# What is this problem exactly?



## ithehappy (Sep 22, 2014)

Been using Android for five years now I think, but never seen this problem happening on any devices. However all the previous devices were Samsung, so not pure Android, but this Moto X.

Each and every time I open an app, an app which has access to my location, a pop up message comes from Vodafone notifying me that 0.04 rupees has been deducted because of data usage of 0.0000 mb, be it the camera app, Google Plus or anything which can access my location. Now I literally have no idea what the **** is this! 

Here's a screenshot,

*tapatalk.imageshack.com/v2/14/09/21/ec985d330bf8498b2910c475c184890c.jpg

4 Paisa is a joking figure, but this happens at least 20 times per day (the number depends on how many times I open those location accessible apps), so it's becoming extremely annoying to say the least.

Any input will really be appreciated.

PS: By the way, forgot to mention the main & most surprising thing, this happens when my mobile data is turned off. The only way I can stop this from happening by deleting the APN, but that's nonsense because when I need to use data I need to create the APN again.


----------



## anirbandd (Sep 22, 2014)

Ask Vodafone customer care maybe??

Also,if you have rooted the device, you can install droidwall and blacklist the apps that you don't want to have data access.


----------



## Minion (Sep 22, 2014)

Port to other mobile operator.


----------



## ithehappy (Sep 22, 2014)

Lol what? This is a problem with the phone or some settings, why would I change my carrier? I have been using this number for more than five years now, as I have said never seen this on any Samsung I have owned before, it started from this Moto X!


----------



## Minion (Sep 22, 2014)

If it a issue with phone then why your operator is deducting balance i don't understand.


----------



## $hadow (Sep 22, 2014)

Yeah ask your CC and porting also might help. But before porting try to use another carrier sim with similar settings and then see if the problem still persists.


----------



## SaiyanGoku (Sep 22, 2014)

try to contact CC and if possible use flight mode to check if the problem still persists. also, turn the GPS/location off.


----------



## Vyom (Sep 22, 2014)

Does the balance actually gets reduced by Rs 0.04 from main balance? If it is, then it's definitely carrier's fault. It should not if you have an active internet plan.


----------



## ankush28 (Sep 22, 2014)

Vyom said:


> Does the balance actually gets reduced by Rs 0.04 from main balance? If it is, then it's definitely carrier's fault. It should not if you have an active internet plan.


+1 

OP Do you actually have any active internet pack? Or you just use internet by WiFi?

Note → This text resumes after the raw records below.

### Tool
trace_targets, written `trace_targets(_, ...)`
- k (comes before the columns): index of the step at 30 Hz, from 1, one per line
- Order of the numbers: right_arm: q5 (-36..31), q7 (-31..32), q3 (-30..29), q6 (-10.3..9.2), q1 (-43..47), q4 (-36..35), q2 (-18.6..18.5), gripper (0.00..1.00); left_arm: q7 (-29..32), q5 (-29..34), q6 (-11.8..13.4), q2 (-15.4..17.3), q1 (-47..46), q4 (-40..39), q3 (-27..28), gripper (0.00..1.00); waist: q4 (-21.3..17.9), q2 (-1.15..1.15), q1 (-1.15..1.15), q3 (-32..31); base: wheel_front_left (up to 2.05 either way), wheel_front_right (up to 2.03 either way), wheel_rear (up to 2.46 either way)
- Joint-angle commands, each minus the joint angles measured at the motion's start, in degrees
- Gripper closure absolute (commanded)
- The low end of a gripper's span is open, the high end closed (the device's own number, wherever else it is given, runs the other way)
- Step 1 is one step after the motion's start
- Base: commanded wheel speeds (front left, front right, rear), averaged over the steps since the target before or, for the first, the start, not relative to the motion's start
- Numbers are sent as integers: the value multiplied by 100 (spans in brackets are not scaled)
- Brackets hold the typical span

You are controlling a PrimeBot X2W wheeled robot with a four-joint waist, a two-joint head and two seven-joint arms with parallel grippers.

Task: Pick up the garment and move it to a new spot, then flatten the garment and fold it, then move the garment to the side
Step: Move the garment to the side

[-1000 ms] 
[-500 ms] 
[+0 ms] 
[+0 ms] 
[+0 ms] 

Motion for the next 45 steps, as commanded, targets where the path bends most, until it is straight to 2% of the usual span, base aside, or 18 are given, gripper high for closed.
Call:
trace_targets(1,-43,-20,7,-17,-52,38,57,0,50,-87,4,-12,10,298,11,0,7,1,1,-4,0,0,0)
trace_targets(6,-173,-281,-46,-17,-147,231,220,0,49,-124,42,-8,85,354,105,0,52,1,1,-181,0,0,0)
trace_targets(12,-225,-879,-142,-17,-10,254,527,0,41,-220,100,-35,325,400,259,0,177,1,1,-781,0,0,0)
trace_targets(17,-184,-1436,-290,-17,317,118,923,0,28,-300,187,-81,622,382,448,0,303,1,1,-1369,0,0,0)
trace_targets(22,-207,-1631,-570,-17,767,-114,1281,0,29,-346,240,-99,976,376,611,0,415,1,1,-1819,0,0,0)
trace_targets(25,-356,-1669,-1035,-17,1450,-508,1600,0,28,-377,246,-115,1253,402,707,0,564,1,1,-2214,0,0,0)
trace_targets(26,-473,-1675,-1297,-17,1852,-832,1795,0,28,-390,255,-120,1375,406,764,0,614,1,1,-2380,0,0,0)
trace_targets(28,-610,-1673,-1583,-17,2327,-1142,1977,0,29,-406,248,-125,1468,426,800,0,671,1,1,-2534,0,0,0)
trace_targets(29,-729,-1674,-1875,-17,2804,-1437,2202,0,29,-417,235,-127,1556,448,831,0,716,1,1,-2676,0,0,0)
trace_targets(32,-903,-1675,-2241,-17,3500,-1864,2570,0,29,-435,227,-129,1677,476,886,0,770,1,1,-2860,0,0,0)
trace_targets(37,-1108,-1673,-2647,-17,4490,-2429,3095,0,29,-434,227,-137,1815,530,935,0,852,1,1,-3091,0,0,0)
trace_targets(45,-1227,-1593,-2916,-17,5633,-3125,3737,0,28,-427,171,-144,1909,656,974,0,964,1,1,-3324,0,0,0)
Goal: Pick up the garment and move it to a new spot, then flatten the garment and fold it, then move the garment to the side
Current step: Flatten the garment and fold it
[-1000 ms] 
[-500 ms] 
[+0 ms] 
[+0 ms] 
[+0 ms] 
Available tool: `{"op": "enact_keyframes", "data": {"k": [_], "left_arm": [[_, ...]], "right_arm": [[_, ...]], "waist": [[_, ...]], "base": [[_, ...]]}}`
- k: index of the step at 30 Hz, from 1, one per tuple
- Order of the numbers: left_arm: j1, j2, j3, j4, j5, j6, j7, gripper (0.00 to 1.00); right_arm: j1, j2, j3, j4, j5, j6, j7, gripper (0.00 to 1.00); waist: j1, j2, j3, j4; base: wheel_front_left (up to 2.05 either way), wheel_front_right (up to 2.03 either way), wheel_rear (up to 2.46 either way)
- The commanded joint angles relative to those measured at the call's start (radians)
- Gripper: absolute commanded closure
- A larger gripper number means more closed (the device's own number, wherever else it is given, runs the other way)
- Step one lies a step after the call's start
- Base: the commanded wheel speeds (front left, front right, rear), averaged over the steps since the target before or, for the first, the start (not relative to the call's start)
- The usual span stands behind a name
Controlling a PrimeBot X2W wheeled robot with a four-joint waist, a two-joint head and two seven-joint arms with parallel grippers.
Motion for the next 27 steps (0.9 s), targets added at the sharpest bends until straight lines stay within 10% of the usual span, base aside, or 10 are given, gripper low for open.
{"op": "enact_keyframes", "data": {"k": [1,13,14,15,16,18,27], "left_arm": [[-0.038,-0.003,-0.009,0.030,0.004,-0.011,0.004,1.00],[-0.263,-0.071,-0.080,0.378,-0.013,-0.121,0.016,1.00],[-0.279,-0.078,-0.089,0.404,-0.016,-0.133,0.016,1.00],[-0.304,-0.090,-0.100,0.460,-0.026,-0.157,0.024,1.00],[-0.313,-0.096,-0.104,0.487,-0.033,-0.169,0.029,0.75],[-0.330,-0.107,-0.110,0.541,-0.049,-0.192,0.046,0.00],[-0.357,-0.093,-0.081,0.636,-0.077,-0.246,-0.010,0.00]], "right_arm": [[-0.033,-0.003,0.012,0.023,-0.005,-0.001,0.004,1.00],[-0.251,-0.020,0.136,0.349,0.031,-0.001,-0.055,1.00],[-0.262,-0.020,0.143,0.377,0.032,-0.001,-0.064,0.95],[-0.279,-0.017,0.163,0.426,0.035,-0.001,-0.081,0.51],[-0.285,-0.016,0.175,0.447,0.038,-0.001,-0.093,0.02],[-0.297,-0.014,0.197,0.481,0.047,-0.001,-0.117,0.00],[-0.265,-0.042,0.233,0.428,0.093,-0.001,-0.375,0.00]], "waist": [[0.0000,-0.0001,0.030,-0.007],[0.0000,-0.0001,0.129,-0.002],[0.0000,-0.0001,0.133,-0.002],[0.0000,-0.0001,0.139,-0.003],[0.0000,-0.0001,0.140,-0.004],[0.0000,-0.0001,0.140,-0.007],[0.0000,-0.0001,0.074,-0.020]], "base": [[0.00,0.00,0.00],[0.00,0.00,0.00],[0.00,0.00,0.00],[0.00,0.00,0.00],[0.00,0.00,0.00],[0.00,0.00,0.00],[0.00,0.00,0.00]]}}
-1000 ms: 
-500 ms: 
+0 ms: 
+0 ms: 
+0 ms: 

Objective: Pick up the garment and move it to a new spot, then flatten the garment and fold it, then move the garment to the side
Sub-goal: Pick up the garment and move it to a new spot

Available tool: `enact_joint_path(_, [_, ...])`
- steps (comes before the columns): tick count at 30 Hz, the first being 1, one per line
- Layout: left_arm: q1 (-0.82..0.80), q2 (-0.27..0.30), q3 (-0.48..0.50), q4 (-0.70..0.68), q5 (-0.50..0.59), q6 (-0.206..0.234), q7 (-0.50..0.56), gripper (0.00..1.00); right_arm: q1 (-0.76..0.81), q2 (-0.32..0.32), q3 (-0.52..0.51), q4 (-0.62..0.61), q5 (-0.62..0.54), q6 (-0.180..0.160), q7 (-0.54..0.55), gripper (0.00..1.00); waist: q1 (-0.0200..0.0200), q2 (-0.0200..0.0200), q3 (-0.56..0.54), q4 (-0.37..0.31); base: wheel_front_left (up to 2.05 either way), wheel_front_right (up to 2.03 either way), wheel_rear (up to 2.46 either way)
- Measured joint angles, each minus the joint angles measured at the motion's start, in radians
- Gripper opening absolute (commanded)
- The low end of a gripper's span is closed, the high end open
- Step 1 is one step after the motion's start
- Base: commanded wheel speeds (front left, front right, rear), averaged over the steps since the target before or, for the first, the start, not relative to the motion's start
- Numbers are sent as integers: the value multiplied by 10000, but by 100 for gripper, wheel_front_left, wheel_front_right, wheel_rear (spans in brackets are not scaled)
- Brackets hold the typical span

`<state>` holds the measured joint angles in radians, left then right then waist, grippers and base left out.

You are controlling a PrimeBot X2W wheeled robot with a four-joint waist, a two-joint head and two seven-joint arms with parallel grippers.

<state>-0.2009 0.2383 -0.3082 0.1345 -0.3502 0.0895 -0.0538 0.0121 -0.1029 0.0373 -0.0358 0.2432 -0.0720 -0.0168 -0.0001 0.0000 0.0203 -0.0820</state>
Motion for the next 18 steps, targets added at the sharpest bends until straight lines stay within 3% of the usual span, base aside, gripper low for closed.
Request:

If you are using only WiFi then go to mobile networks and DELETE APN completely (no chance of data getting activated by mistake). When you need it just RESTORE APN.

- - - Updated - - -

To avoid any issues with wifi go to WiFi's advance setting.... UNTICK all options and set "Keep wifi on during sleep" "always"

- - - Updated - - -

Don't know if this will help but try - *community.republicwireless.com/message/171761#171761


----------



## priyankgupta (Sep 22, 2014)

I have experienced the same issue.
In my case, everytime, 2 paise get deducted.
I think Android uses internet for detecting location, in addition to GPS, and that causes this extra charge.


----------



## ratul (Sep 23, 2014)

Simple solution, in your location settings, don't use High Performance mode, use Device only, even if you have disabled data from settings, High Performance still uses data due to it's wifi and GPS activation for location, i think power saving also might or might not solve the problem, try to toggle between the three to confirm.


----------



## ithehappy (Sep 23, 2014)

[MENTION=122731]ratul[/MENTION]: Thanks man, that did the job it seems. However don't the like it's done.

At others who are thinking that it's a problem with Vodafone, I think you guys are missing the point! I mean this is happening for my phone, somehow the location is being accessed even when I disable mobile data, how can be Vodafone involved in it?


----------



## nikhilsharma007nikx (Sep 23, 2014)

It used to happen to my Nokia C6-01, but got it corrected after i put the !dea sim in it . Its a Carrier problem and Moto X is not responsible.

- - - Updated - - -

Funny thing is it stated with the !dea too, then i had to get it cleared by calling their Customer Care. 
It's fine now.


----------



## ithehappy (Sep 24, 2014)

[MENTION=122731]ratul[/MENTION]: Nah, it is still here! Setting GPS as 'Device only' didn't do any good it seems 

Is there something wrong with my APN config, could someone see and tell kindly?


----------



## nikhilsharma007nikx (Sep 24, 2014)

As I said talk to the Customer Care of your mobile operator


----------



## ico (Sep 25, 2014)

Thanks for this thread   [MENTION=99398]ithehappy[/MENTION] and thanks   [MENTION=122731]ratul[/MENTION] for the solution. I will confirm and tell whether this has worked or not.

I use Nexus 5 and even I face this problem with my Airtel SIM, except for the fact that money deduction is Rs. 0, but I get this message repeatedly even though Data is always disabled and I'm on Wifi most of the time! And from I know, I've always kept Location Off by default ever since I've been using a smartphone. Never once got this on my dead S2 and my secondary sh!tfone Grand Neo.


----------



## ratul (Sep 25, 2014)

ithehappy said:


> [MENTION=122731]ratul[/MENTION]: Nah, it is still here! Setting GPS as 'Device only' didn't do any good it seems
> 
> Is there something wrong with my APN config, could someone see and tell kindly?



hmm, then best solution would be keep location off until you need it as [MENTION=26711]ico[/MENTION] suggested, see if you get charged when location is off, it's not carrier specific, as i used to have this problem with both vodafone and docomo numbers..


----------



## ithehappy (Sep 25, 2014)

Location off? Nah, I use GPS too much. I'm just gonna delete the APN, will have to restore when I need it again.
This is just bad though.

P.S: This is my settings, just look at the APN type, does it look okay? 

*tapatalk.imageshack.com/v2/14/09/25/a440eb97ec6b5b24dca5b31fe669bcfd.jpg


----------



## Utkarsh2008 (Oct 4, 2014)

This happens because you have assisted GPS in play, it uses network, WiFi, GPS receiver in conjunction to lock the position.
You can change it, by going to settings and location settings.
Select:
Device only-this uses only the inbuilt GPS receiver, but it is slower when compared to high accuracy mode. The other battery saving mode is the one which only uses WiFi and mobile network it's quick but very less accurate.

That 4p spent every time help's you lock your position the quickest.


----------



## sling-shot (Oct 6, 2014)

Telephone companies could be funny in that way. It is like when you are traveling by bus at night and ask the driver to know your present location so that you could prepare to get off at your station he charges you 1 rupee each time.

Your phone is basically asking the connected cellphone towers which already know their location so that the phone could arrive at an approximate location quickly. (I believe the precise location is provided only after GPS lock)

Get a data pack.


----------